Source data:
=====
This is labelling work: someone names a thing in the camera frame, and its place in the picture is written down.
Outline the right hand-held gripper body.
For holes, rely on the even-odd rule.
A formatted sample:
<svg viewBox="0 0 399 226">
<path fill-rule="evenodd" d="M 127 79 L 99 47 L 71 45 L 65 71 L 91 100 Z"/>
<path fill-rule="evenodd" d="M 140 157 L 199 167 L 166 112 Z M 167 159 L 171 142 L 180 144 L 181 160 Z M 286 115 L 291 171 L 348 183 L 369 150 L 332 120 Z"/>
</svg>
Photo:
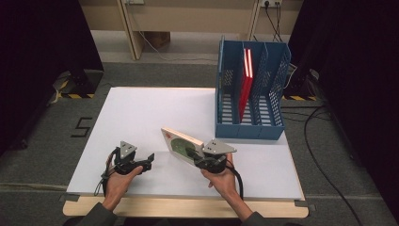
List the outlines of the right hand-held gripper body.
<svg viewBox="0 0 399 226">
<path fill-rule="evenodd" d="M 194 155 L 194 164 L 211 173 L 220 173 L 226 168 L 227 154 L 235 152 L 232 146 L 213 138 L 200 150 L 200 154 Z"/>
</svg>

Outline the beige wooden furniture frame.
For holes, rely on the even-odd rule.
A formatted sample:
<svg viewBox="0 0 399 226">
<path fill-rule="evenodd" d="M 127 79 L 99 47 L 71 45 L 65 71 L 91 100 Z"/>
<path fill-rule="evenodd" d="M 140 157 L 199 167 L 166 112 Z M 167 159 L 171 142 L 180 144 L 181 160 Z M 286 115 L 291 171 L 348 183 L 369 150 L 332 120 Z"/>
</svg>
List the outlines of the beige wooden furniture frame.
<svg viewBox="0 0 399 226">
<path fill-rule="evenodd" d="M 239 40 L 292 34 L 304 0 L 78 0 L 92 30 L 123 31 L 130 56 L 139 60 L 144 31 L 234 34 Z"/>
</svg>

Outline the white book with green leaf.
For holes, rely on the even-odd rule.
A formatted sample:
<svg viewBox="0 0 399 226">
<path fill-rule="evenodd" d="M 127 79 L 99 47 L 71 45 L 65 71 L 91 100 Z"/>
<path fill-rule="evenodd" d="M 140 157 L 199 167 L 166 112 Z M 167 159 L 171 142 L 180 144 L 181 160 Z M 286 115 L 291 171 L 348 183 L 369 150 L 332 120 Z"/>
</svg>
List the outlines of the white book with green leaf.
<svg viewBox="0 0 399 226">
<path fill-rule="evenodd" d="M 168 146 L 168 150 L 174 156 L 182 159 L 188 164 L 195 165 L 194 160 L 187 156 L 185 149 L 191 148 L 194 149 L 197 154 L 200 154 L 200 150 L 204 147 L 202 141 L 167 127 L 163 127 L 161 132 Z"/>
</svg>

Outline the blue plastic file rack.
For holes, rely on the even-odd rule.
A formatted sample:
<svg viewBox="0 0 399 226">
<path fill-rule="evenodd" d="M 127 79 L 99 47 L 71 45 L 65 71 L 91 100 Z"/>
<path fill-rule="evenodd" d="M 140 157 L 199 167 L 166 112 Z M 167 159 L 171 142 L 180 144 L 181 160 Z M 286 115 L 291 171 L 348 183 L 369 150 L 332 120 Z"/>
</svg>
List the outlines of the blue plastic file rack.
<svg viewBox="0 0 399 226">
<path fill-rule="evenodd" d="M 251 52 L 253 80 L 246 106 L 245 51 Z M 221 40 L 215 83 L 215 135 L 223 138 L 277 140 L 285 125 L 280 100 L 291 61 L 285 43 Z"/>
</svg>

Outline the person's left hand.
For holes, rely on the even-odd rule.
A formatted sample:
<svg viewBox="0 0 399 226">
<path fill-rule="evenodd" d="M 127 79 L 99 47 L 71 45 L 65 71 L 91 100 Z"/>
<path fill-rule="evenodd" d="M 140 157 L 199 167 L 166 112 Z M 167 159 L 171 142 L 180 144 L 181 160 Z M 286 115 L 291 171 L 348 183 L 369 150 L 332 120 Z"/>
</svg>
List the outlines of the person's left hand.
<svg viewBox="0 0 399 226">
<path fill-rule="evenodd" d="M 113 212 L 120 203 L 121 198 L 127 192 L 133 179 L 140 174 L 142 170 L 143 168 L 139 166 L 126 175 L 121 175 L 117 172 L 113 173 L 107 182 L 103 207 Z"/>
</svg>

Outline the brown cardboard box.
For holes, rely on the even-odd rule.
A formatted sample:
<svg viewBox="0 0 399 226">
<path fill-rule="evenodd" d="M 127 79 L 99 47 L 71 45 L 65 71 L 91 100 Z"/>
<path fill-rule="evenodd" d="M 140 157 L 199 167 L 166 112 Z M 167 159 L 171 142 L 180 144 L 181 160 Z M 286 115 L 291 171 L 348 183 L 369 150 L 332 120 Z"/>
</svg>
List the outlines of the brown cardboard box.
<svg viewBox="0 0 399 226">
<path fill-rule="evenodd" d="M 150 45 L 155 49 L 159 49 L 170 43 L 169 32 L 146 31 L 144 35 L 145 38 L 150 42 Z"/>
</svg>

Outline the black curtain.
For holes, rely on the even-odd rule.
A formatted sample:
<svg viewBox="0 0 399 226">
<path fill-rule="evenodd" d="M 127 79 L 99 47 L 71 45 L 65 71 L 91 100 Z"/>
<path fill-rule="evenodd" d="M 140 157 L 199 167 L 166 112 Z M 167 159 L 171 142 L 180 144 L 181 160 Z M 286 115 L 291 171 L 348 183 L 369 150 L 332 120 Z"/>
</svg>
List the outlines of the black curtain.
<svg viewBox="0 0 399 226">
<path fill-rule="evenodd" d="M 102 67 L 79 0 L 0 0 L 0 155 L 23 138 L 59 75 Z"/>
<path fill-rule="evenodd" d="M 289 46 L 399 223 L 399 0 L 303 0 Z"/>
</svg>

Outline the person's right hand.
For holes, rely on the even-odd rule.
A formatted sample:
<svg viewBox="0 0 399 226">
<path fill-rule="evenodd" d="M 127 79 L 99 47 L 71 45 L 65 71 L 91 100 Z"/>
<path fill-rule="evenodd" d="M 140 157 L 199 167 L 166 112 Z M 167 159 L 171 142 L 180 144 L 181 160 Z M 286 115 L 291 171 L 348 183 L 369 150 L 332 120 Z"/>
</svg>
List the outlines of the person's right hand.
<svg viewBox="0 0 399 226">
<path fill-rule="evenodd" d="M 227 202 L 241 200 L 236 190 L 235 176 L 229 169 L 224 169 L 218 174 L 211 173 L 206 169 L 202 169 L 200 172 L 209 180 L 208 187 L 213 187 Z"/>
</svg>

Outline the black stand base striped tape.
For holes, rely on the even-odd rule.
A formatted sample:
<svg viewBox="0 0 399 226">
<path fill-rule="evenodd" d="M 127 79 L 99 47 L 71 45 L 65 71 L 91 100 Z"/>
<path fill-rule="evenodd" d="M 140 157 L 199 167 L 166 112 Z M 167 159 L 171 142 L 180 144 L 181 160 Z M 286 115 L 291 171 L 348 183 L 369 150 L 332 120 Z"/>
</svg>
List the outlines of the black stand base striped tape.
<svg viewBox="0 0 399 226">
<path fill-rule="evenodd" d="M 67 72 L 66 79 L 58 90 L 58 96 L 70 99 L 93 98 L 103 75 L 104 72 L 98 70 L 84 70 L 83 75 Z"/>
<path fill-rule="evenodd" d="M 308 77 L 297 71 L 291 72 L 287 77 L 283 97 L 287 100 L 317 100 Z"/>
</svg>

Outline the red picture book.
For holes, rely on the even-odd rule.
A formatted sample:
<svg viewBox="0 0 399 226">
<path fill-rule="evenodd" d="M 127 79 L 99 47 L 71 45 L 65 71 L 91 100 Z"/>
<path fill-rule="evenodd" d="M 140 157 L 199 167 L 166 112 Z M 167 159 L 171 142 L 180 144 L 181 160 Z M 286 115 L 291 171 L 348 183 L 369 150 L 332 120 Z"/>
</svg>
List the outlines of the red picture book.
<svg viewBox="0 0 399 226">
<path fill-rule="evenodd" d="M 252 69 L 252 54 L 249 48 L 244 49 L 244 69 L 242 78 L 241 96 L 239 101 L 239 117 L 240 120 L 244 117 L 247 100 L 250 94 L 251 86 L 253 81 L 253 69 Z"/>
</svg>

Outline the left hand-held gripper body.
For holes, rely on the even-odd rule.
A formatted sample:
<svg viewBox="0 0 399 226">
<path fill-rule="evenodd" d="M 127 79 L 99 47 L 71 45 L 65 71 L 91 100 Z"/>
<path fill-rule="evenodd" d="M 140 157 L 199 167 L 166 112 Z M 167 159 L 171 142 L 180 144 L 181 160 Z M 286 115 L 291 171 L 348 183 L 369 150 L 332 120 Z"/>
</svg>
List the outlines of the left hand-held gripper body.
<svg viewBox="0 0 399 226">
<path fill-rule="evenodd" d="M 116 148 L 114 159 L 115 171 L 119 174 L 128 174 L 134 169 L 136 146 L 122 141 Z"/>
</svg>
=====
### PROBLEM:
Only the lines from the one containing "List the outlines of the black stand" through the last line above belong in your answer. Retype them exactly.

### SOLUTION FOR THIS TASK:
List the outlines of the black stand base striped tape.
<svg viewBox="0 0 399 226">
<path fill-rule="evenodd" d="M 67 72 L 66 79 L 58 90 L 58 96 L 70 99 L 93 98 L 103 75 L 104 72 L 98 70 L 84 70 L 83 75 Z"/>
<path fill-rule="evenodd" d="M 308 77 L 297 71 L 291 72 L 287 77 L 283 97 L 287 100 L 317 100 Z"/>
</svg>

Outline the red picture book.
For holes, rely on the even-odd rule.
A formatted sample:
<svg viewBox="0 0 399 226">
<path fill-rule="evenodd" d="M 127 79 L 99 47 L 71 45 L 65 71 L 91 100 Z"/>
<path fill-rule="evenodd" d="M 140 157 L 199 167 L 166 112 Z M 167 159 L 171 142 L 180 144 L 181 160 Z M 286 115 L 291 171 L 348 183 L 369 150 L 332 120 Z"/>
</svg>
List the outlines of the red picture book.
<svg viewBox="0 0 399 226">
<path fill-rule="evenodd" d="M 252 69 L 252 54 L 249 48 L 244 49 L 244 69 L 242 78 L 241 96 L 239 101 L 239 117 L 240 120 L 244 117 L 247 100 L 250 94 L 251 86 L 253 81 L 253 69 Z"/>
</svg>

Outline the left hand-held gripper body.
For holes, rely on the even-odd rule.
A formatted sample:
<svg viewBox="0 0 399 226">
<path fill-rule="evenodd" d="M 127 79 L 99 47 L 71 45 L 65 71 L 91 100 Z"/>
<path fill-rule="evenodd" d="M 140 157 L 199 167 L 166 112 Z M 167 159 L 171 142 L 180 144 L 181 160 Z M 286 115 L 291 171 L 348 183 L 369 150 L 332 120 Z"/>
</svg>
List the outlines of the left hand-held gripper body.
<svg viewBox="0 0 399 226">
<path fill-rule="evenodd" d="M 116 148 L 114 159 L 115 171 L 119 174 L 128 174 L 134 169 L 136 146 L 122 141 Z"/>
</svg>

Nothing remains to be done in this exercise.